ONE IN TEN children are, apparently, conceived in an Ikea bed which is absolutely fine until a couple of years later when, alas, they start to warp, nothing on them closes properly, and bits drop off.
NINETY EIGHT PER CENT of shoppers who veer from the approved Ikea in-store path thinking they can shortcut to the exit are still missing after 48 hours. (If you must veer from the approved path, make sure you have a torch, warm clothes, and a Thermos.)
The other TWO PER CENT find themselves back where they started, and will tell you: "Thinking there is a shortcut to the exit is for fools."
The average store visit always takes SEVENTEEN HOURS longer than anticipated and can end in the desire to: 1) put a gun in your mouth; 2) ram raid the storefront; 3) gouge out your own eyes with one of those little pencils; 4) purchase 800 tea lights for £1.
TWO BILLION meatballs are sold annually in Ikea stores to a secret recipe that may or may not consist of coating MDF with a meaty veneer.
ONE HUNDRED PER CENT of people who construct a bathroom cabinet upside down do not have the will to dismantle and start again, so live with it alongside the Post-It Note that says: "Open From Top!"
FEW people know the Allen key was invented by William G Allen in 1910, because he was a bugger.
Although MANY assume the smirking little stick man who appears all over the instructions is not real, he actually lives in Neasden with his stick lady wife whom he looks at disapprovingly and marks with a big cross whenever she does anything wrong. ("It is most tiring," she says. "I wish he'd pack it in".)
FORTY ONE MILLION Billy Bookcase units have been sold to date, which just goes to show our favourite interiors style may be best described as "Pitiful Sheep".

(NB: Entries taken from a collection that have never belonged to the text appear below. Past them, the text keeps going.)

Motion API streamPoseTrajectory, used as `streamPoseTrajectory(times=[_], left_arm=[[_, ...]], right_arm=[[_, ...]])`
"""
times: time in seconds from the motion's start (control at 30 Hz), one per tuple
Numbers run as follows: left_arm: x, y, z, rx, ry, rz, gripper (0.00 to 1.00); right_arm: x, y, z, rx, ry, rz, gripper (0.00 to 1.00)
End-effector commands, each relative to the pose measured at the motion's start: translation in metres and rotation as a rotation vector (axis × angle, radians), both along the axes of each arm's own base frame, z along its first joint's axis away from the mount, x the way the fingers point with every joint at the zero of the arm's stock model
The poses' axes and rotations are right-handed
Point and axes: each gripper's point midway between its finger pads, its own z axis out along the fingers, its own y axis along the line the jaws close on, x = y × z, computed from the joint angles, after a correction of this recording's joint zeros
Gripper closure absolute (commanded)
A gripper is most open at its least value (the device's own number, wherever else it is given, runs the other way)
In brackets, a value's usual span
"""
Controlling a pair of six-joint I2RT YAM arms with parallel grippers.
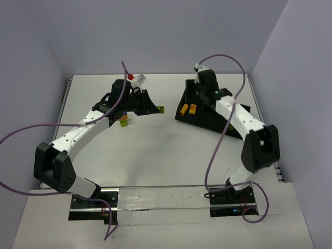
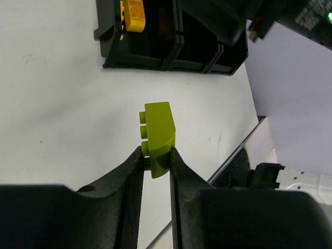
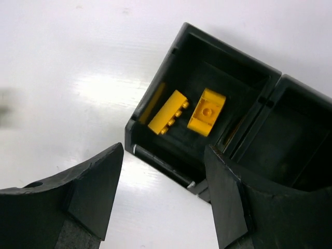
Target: Sort the legos into containers by color
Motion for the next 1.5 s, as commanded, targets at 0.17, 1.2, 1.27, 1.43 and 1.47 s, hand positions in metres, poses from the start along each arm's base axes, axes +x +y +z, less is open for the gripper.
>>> streamPoseTrajectory(times=[0.17,1.2,1.27,1.43,1.47], left_arm=[[-0.003,0.010,-0.023,0.168,0.008,-0.135,1.00],[-0.003,0.006,-0.018,0.183,0.016,-0.186,1.00],[-0.004,0.006,-0.018,0.183,0.018,-0.188,1.00],[-0.006,0.007,-0.016,0.181,0.013,-0.188,1.00],[-0.007,0.008,-0.015,0.181,0.012,-0.188,1.00]], right_arm=[[-0.072,0.061,0.072,-0.174,-0.638,0.672,0.27],[-0.122,0.156,0.023,-0.308,-0.609,1.034,0.28],[-0.122,0.159,0.018,-0.315,-0.601,1.042,0.30],[-0.113,0.164,0.018,-0.319,-0.615,1.024,0.34],[-0.111,0.166,0.018,-0.318,-0.620,1.021,0.35]])
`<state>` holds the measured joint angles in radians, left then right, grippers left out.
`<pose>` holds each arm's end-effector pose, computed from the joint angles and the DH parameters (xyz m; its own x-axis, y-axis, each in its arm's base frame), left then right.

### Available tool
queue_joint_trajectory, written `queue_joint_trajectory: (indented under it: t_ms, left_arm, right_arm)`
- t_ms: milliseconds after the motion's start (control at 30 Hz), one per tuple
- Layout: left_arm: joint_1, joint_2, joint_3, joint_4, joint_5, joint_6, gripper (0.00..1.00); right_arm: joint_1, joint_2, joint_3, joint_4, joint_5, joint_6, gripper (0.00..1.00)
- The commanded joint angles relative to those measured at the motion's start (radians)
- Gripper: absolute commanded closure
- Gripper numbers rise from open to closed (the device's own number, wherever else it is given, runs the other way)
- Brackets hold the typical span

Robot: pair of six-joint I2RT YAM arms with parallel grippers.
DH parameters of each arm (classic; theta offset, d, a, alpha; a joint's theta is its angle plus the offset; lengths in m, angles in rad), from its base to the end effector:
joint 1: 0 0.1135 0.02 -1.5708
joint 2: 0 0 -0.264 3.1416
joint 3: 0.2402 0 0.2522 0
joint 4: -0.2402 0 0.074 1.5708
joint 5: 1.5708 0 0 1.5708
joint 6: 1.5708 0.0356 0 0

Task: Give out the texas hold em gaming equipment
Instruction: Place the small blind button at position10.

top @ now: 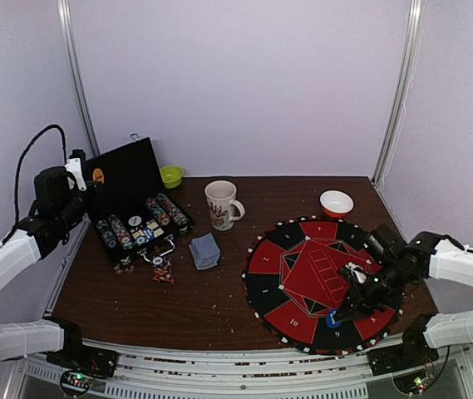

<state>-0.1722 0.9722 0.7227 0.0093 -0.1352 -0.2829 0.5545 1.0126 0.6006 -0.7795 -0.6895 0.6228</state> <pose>0.2270 -0.0346 0.3033 -0.2365 -0.2396 -0.9416 -0.0262 0.9703 -0.2403 0.1294 0.1068 0.2001 -0.9952 -0.0870 0.0440 -0.0319 0.7174 0.6960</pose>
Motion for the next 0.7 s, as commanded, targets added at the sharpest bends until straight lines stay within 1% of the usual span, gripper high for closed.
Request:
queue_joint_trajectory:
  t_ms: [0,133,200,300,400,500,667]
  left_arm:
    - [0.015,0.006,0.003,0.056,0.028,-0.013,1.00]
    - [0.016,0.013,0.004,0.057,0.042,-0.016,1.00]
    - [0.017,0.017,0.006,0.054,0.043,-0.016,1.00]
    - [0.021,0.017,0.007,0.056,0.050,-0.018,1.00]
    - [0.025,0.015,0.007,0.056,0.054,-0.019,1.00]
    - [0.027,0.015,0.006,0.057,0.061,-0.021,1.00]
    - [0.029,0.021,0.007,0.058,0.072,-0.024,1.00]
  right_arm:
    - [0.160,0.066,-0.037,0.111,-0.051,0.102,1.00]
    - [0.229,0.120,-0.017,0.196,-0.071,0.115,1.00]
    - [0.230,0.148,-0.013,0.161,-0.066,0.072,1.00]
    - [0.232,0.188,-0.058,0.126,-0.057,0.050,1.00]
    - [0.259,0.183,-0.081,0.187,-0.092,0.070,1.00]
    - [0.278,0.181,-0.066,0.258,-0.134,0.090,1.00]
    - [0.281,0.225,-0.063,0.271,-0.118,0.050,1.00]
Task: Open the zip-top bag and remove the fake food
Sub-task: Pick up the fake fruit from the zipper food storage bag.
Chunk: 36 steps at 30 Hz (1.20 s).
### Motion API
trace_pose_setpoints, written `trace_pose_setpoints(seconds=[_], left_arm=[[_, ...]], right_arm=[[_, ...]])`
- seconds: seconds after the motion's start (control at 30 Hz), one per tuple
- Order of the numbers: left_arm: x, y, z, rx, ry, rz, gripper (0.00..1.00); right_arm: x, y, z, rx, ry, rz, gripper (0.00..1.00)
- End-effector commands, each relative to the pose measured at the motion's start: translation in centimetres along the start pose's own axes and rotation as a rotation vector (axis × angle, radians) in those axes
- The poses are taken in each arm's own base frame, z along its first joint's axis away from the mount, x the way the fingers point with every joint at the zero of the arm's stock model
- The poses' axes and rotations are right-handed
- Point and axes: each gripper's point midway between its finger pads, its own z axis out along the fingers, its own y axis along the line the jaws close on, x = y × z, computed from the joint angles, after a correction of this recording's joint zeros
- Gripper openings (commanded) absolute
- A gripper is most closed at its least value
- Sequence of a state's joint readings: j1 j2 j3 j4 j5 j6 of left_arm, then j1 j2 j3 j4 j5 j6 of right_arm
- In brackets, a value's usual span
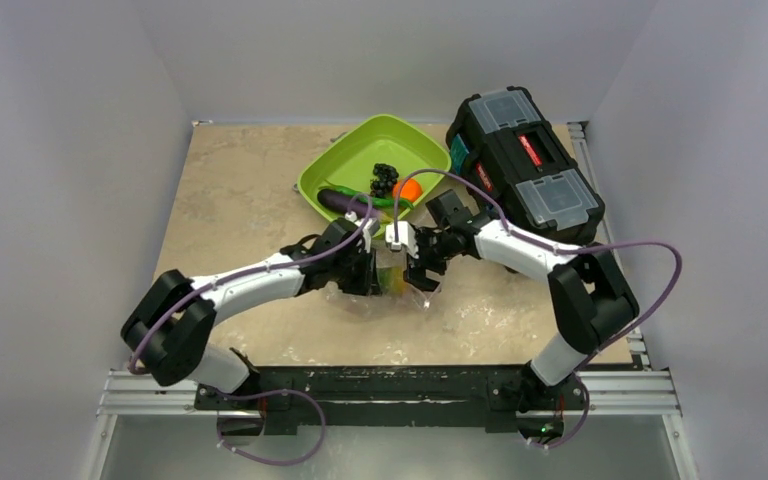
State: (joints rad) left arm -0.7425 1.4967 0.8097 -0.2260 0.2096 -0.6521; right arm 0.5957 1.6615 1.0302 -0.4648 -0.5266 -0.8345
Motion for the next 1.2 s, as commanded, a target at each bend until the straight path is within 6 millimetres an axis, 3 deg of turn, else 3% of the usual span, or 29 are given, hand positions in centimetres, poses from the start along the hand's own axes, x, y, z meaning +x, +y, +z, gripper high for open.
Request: trace_pose_setpoints(seconds=[0.0, 0.27, 0.43, 0.57, 0.73, 0.93, 1.17], left_arm=[[-0.2, 0.4, -2.4, -0.024, -0.042, 0.045, 0.18], [-1.9, 0.3, -5.9, -0.041, -0.134, 0.062, 0.19], [-3.7, -0.8, -6.2, -0.001, -0.184, 0.086, 0.19], [-5.0, -3.1, -4.6, 0.101, -0.184, 0.112, 0.19], [-5.5, -4.4, -1.7, 0.157, -0.142, 0.118, 0.2], [-5.6, -1.8, 1.2, -0.018, -0.091, 0.099, 0.18], [-2.9, -0.2, 4.8, -0.073, 0.033, 0.036, 0.17]], right_arm=[[-1.9, 0.5, -2.3, -0.008, -0.057, -0.08, 0.86], [-1.4, 0.1, -4.7, 0.023, -0.028, -0.092, 0.87], [-1.1, 0.6, -5.8, -0.004, -0.049, -0.09, 0.87], [-0.2, 0.8, -5.0, -0.016, -0.044, -0.085, 0.84], [-0.1, 0.7, -4.2, -0.035, -0.054, -0.072, 0.81], [0.1, 0.7, -4.0, -0.039, -0.052, -0.068, 0.81], [0.3, 0.9, -4.1, -0.021, -0.054, -0.133, 0.87]])
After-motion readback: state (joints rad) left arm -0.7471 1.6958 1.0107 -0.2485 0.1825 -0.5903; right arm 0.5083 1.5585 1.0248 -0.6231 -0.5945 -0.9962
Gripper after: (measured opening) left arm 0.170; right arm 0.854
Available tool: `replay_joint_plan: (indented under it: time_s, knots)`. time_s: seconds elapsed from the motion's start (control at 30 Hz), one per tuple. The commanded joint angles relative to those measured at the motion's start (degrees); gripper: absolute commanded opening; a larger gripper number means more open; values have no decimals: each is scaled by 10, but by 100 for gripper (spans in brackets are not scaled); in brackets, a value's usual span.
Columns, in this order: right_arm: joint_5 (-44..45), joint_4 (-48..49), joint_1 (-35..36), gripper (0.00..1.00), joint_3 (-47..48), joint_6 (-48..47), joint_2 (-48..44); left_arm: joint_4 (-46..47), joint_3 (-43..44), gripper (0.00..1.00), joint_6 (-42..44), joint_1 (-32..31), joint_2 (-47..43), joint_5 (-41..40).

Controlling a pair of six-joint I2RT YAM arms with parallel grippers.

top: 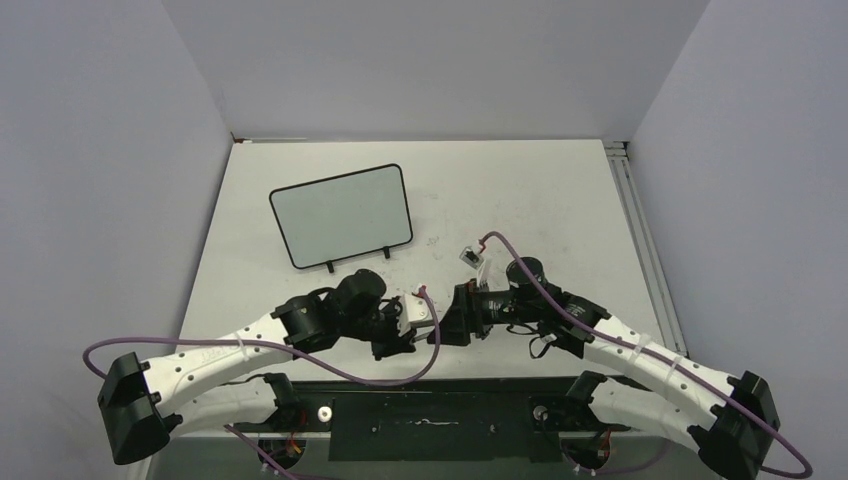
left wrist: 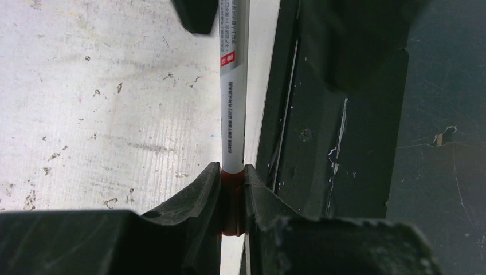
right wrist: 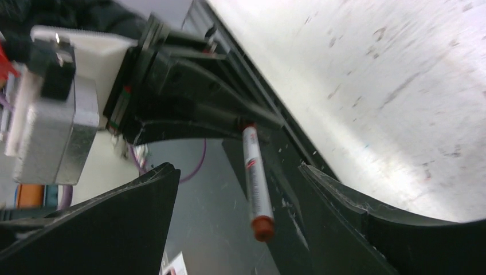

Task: Write a sentence on the whiteboard
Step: Open the whiteboard marker.

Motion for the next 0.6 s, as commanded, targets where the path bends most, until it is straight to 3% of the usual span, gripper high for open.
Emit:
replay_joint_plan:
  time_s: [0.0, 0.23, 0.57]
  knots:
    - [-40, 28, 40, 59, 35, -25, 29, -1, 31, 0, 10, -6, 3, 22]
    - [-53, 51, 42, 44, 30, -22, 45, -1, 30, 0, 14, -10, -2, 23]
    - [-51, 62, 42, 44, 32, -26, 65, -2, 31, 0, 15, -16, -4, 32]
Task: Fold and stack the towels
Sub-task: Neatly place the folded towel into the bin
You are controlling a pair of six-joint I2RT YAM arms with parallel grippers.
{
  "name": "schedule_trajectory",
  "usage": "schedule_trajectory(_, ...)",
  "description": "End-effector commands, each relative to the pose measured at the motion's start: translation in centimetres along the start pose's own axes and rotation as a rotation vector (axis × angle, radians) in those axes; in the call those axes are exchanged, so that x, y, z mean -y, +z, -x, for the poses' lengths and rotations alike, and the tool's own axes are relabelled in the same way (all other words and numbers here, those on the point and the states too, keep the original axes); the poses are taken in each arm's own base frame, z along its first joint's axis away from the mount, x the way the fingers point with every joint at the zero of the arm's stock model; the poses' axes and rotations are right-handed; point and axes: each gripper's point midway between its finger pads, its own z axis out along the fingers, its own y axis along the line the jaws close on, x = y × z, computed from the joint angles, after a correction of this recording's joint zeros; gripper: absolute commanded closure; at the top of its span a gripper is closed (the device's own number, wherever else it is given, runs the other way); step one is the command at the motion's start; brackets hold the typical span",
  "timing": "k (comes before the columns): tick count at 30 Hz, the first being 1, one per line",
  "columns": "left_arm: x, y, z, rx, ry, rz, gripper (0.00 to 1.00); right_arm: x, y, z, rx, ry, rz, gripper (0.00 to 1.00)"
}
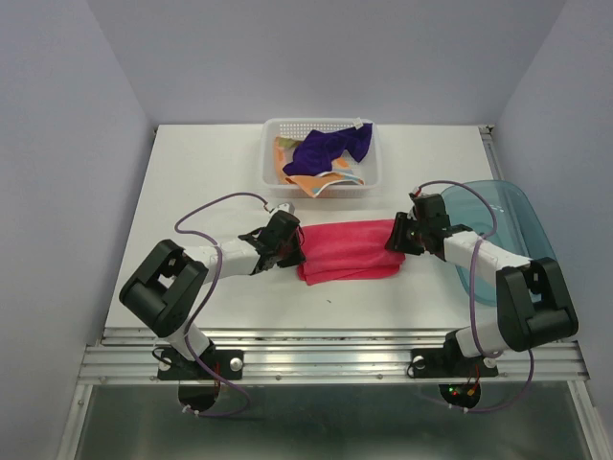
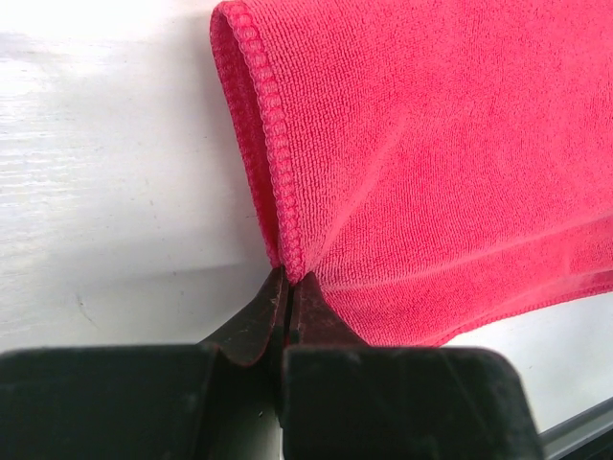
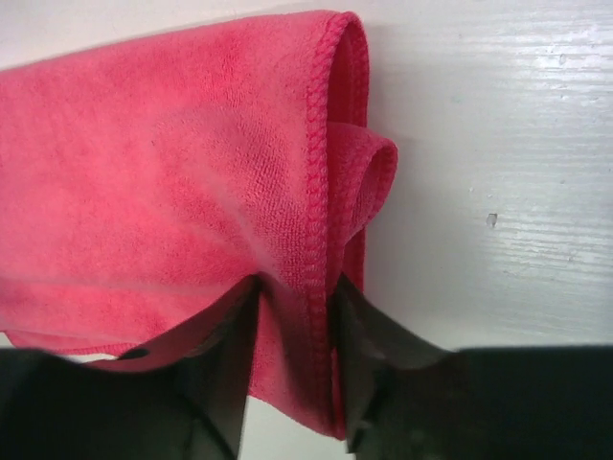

The big yellow bag is NOT the must-have bag of the season, Vogue has said.
ONE HUNDRED PER CENT of people who conceived a child on an Ikea bed now wish they hadn't. Indeed, as one mother told us: "I love my daughter, so it's heart-breaking to sit by and watch her warp and not close properly as bits drop off".
And she then added: "Frankly, I wish I'd gone to John Lewis and paid the extra."